The attacker was found dead at home along with his mother, who may have been his 10th victim. His website and YouTube channel came down almost immediately, as German authorities tried to prevent his rant from spreading across the internet. 

All of the people he killed during his rampage across the city were of foreign origin.

Germany’s federal prosecutor, Peter Frank, described the attacker’s rants as stocked with “confused ideas and far-fetched conspiracy theories.” It was last modified on January 22nd and reportedly offered no indication he was planning an attack.

Reporting for WORLD Radio, I’m Kristen Flavin. 

Morgan Stanley to buy E-trade for $13 billion » Morgan Stanley is buying up an online trading pioneer in one of the biggest deals on Wall Street since the financial crisis more than a decade ago.

Morgan Stanley, the investment bank for millionaires, big business, and mega-mergers, is buying E-Trade Financial. E-Trade is a brokerage firm that encouraged waves of regular investors to get into the market with ads featuring a talking baby.

The price tag on the all-stock deal will be roughly $13 billion. E-Trade will bring with it 5.2 million client accounts, and $360 billion in retail client assets. Morgan Stanley has 3 million client relationships and $2.7 trillion in client assets.

The deal gives E-Trade some shelter during a time of massive disruption in the retail brokerage industry. Its rivals Charles Schwab and TD Ameritrade are in the midst of their own merger. And an ongoing price war has pummeled revenues.

I’m Kent Covington. Straight ahead: forged families versus traditional, nuclear families.

Plus, George Grant ferrets out some fakery in the dictionary.

This is The World and Everything in It.


MEGAN BASHAM: It’s Friday the 21st of February, 2020. Glad to have you along for today’s edition of The World and Everything in It. Good morning, I’m Megan Basham.

MYRNA BROWN: And I’m Myrna Brown. First up: Culture Friday.

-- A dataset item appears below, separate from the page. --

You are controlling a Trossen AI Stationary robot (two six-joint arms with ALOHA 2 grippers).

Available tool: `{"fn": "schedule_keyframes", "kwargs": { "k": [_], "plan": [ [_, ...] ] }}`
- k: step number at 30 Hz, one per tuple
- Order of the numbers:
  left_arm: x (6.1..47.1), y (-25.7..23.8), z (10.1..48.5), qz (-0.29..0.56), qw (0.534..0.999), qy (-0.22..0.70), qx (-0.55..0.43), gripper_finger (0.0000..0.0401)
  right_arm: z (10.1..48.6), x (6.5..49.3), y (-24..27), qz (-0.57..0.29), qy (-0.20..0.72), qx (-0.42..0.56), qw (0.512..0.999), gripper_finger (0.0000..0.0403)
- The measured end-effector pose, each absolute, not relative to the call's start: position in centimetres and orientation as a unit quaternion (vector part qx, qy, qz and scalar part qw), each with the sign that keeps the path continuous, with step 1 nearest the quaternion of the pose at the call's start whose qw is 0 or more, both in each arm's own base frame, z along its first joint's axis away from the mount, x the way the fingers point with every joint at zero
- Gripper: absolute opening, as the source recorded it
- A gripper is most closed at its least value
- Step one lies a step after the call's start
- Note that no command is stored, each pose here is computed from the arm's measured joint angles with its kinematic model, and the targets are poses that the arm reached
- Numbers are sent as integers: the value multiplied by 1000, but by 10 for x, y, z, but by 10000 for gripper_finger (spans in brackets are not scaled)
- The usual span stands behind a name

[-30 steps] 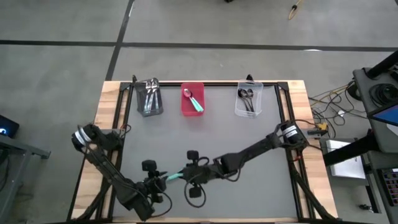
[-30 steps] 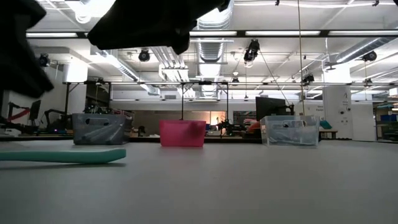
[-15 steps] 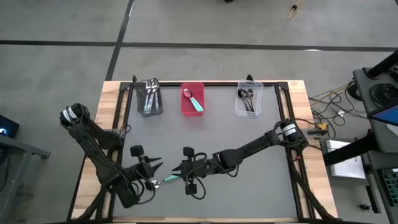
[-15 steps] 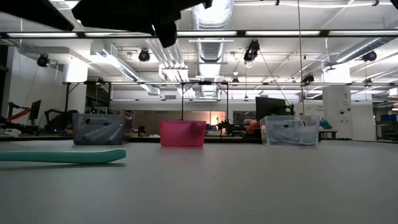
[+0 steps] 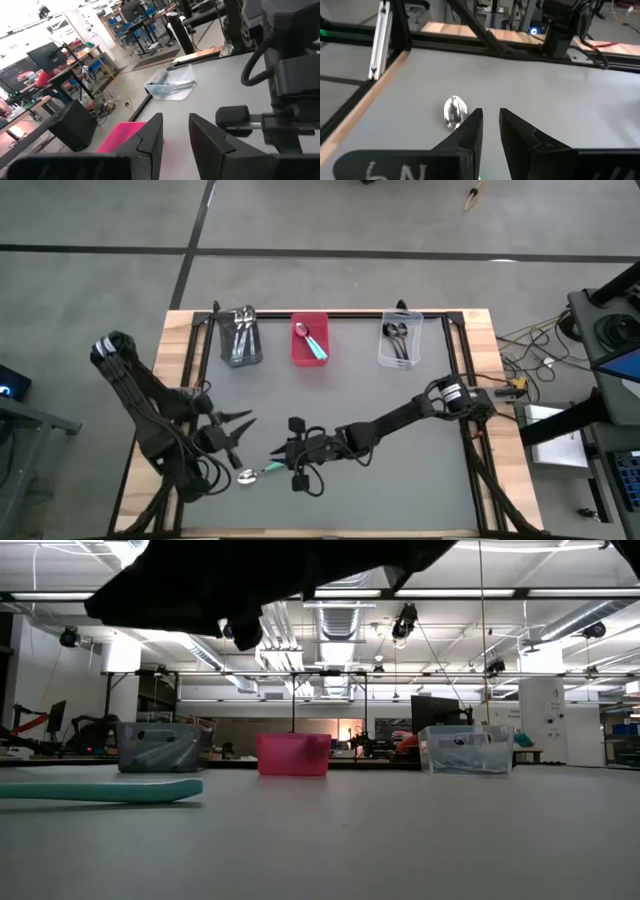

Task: Sort silverware by color (type)
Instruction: Put the blue spoon into the red bin

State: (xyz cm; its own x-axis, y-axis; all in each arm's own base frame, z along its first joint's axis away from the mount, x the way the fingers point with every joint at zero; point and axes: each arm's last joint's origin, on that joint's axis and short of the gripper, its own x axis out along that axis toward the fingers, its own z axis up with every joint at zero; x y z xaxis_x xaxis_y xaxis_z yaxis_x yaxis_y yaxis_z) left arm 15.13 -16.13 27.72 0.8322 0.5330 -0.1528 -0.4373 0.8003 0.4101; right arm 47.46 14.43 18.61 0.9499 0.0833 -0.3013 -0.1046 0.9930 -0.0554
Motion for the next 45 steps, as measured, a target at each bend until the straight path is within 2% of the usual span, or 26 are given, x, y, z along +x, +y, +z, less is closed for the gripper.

BASHAM: Last week, best-selling author and New York Times columnist David Brooks published a cover story in the Atlantic that sparked a lot of conversation among Christian leaders. In it, he called the nuclear family—that is, a married mom and dad living with their kids—a mistake. 

Brooks’ argued that the ideal of the nuclear family was the product of what he called a freakish and isolated time of prosperity and stability. Roughly 1950 to 1965. 

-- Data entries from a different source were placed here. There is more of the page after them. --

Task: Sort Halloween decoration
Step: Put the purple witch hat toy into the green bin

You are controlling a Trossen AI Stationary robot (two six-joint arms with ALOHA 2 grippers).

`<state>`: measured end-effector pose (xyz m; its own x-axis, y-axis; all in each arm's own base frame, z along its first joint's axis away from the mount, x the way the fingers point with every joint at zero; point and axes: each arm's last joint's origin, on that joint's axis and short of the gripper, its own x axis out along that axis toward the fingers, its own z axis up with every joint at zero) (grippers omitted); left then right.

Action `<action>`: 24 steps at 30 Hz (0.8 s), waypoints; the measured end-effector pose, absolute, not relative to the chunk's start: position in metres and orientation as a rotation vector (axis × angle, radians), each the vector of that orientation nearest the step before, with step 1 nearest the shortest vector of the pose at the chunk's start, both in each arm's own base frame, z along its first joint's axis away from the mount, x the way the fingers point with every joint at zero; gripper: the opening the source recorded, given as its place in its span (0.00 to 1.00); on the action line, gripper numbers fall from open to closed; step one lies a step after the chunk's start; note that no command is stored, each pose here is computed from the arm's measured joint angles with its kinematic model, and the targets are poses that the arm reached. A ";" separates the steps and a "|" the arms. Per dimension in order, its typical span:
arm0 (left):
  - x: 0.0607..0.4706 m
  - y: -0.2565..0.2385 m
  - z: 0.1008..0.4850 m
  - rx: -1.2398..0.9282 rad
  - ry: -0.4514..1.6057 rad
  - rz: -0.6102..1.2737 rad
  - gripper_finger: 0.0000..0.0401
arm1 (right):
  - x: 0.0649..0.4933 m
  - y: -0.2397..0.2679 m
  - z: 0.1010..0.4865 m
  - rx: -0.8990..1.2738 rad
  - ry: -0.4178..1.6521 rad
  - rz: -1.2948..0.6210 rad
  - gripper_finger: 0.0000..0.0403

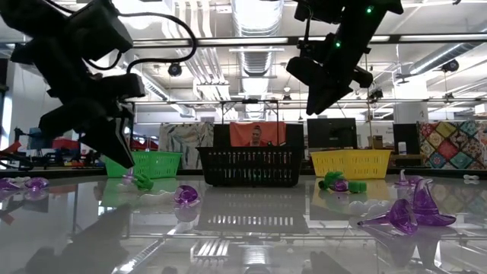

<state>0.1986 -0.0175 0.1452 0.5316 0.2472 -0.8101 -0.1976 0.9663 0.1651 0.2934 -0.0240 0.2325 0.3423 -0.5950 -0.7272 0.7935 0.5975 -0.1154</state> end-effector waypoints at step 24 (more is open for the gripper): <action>0.169 0.064 0.211 0.036 0.789 0.915 0.00 | 0.295 -0.024 0.232 0.282 0.793 -0.905 0.24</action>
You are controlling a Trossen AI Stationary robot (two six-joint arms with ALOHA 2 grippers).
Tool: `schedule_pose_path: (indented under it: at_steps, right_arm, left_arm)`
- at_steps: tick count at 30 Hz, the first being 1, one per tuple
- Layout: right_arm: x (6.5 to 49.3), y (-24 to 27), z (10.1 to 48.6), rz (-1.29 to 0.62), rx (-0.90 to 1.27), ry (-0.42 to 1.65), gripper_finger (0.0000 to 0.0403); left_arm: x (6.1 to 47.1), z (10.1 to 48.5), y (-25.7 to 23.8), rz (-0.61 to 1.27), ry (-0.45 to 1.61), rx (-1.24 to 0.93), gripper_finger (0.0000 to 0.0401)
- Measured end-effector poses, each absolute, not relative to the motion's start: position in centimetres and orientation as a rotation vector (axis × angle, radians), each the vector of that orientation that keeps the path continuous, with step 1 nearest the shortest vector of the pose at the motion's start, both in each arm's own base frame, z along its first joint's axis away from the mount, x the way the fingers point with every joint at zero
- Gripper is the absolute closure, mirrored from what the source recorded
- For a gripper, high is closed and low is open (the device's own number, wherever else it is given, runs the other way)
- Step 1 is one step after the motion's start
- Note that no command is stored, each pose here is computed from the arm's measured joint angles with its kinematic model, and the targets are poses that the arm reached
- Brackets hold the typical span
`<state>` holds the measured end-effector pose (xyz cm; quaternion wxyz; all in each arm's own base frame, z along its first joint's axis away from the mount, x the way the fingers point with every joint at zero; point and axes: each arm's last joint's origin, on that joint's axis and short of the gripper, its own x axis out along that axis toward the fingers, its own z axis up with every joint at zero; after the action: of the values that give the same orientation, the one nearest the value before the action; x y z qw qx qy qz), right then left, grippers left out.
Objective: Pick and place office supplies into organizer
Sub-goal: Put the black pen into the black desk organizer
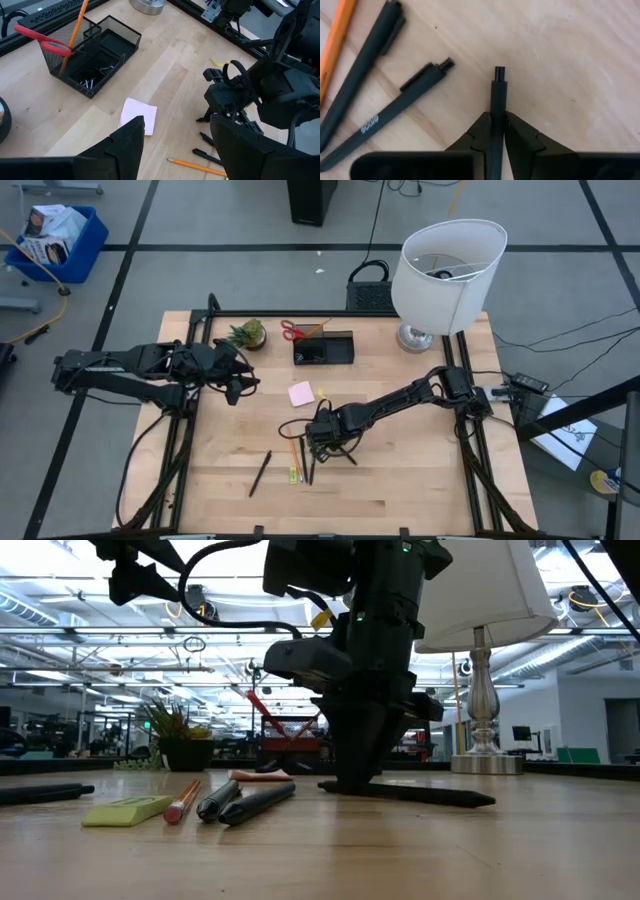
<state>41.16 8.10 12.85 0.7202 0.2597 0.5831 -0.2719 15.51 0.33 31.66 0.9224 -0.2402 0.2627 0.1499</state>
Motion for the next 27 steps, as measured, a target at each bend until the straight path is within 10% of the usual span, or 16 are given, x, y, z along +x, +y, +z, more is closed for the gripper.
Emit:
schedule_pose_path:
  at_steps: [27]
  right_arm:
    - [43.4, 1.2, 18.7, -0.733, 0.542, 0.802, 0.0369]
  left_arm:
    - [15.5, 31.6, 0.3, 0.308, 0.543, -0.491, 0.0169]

He said this ideal has become a luxury good that has created a culture of isolation. And it’s time to scrap it for the more modern idea of “forged families.” By that he means forming family-like arrangements with groups you choose rather than groups you’re born into. 

He also advocated living with extended family as a replacement for the nuclear family.

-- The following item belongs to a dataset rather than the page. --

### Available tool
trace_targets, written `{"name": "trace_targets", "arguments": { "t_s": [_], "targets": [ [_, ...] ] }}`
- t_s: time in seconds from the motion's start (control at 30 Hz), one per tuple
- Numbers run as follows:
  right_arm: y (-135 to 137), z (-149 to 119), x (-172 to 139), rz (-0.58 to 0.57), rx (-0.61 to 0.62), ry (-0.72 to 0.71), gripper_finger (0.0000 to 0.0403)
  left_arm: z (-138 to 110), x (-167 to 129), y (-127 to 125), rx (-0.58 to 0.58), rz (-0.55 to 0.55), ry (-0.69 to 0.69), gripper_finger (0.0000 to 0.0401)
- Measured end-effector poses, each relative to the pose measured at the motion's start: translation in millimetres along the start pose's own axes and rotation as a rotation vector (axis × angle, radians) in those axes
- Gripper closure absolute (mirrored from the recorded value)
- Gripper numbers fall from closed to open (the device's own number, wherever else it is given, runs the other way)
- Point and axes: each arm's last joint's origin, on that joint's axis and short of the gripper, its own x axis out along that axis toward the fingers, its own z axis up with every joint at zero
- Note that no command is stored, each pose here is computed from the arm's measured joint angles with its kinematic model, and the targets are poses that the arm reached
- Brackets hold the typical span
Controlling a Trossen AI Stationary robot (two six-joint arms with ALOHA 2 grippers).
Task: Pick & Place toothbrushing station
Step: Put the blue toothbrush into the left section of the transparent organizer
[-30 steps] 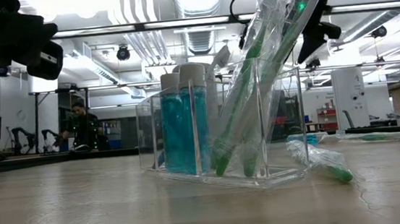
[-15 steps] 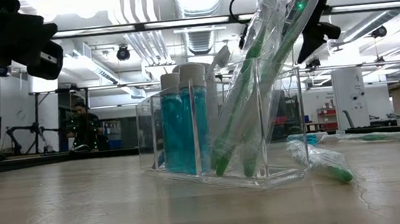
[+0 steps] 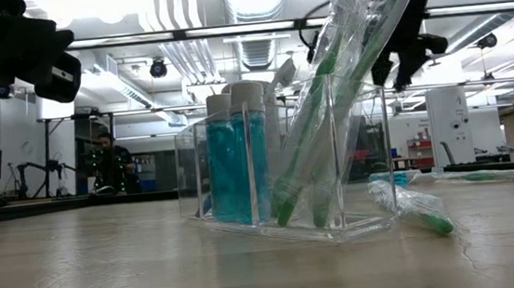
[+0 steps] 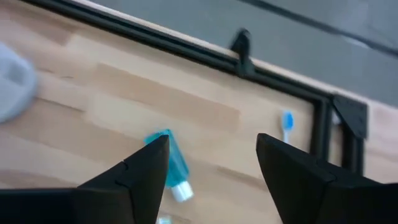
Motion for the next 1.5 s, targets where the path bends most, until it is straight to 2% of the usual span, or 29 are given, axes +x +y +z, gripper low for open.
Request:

Here’s a bit of Brooks explaining his premise:

BROOKS: People who have been cast adrift by the breakdown of the nuclear family, they’ve lost touch with one or both parents and they’re sort of floating. And they come together and say, you know, we’ll be a family together.

John Stonestreet joins me now for Culture Friday. He’s president of the Colson Center for Christian Worldview. 

John, good morning.

JOHN STONESTREET, GUEST: Good morning!

BASHAM: Now, John, lots of people are positively responding to Brooks’ idea of more communal living. But to me they’re sidestepping what seemed to be his main thesis: rejecting the traditional family model. He basically called it an inequality issue, saying, “For those who are not privileged, the era of the isolated nuclear family has been a catastrophe.”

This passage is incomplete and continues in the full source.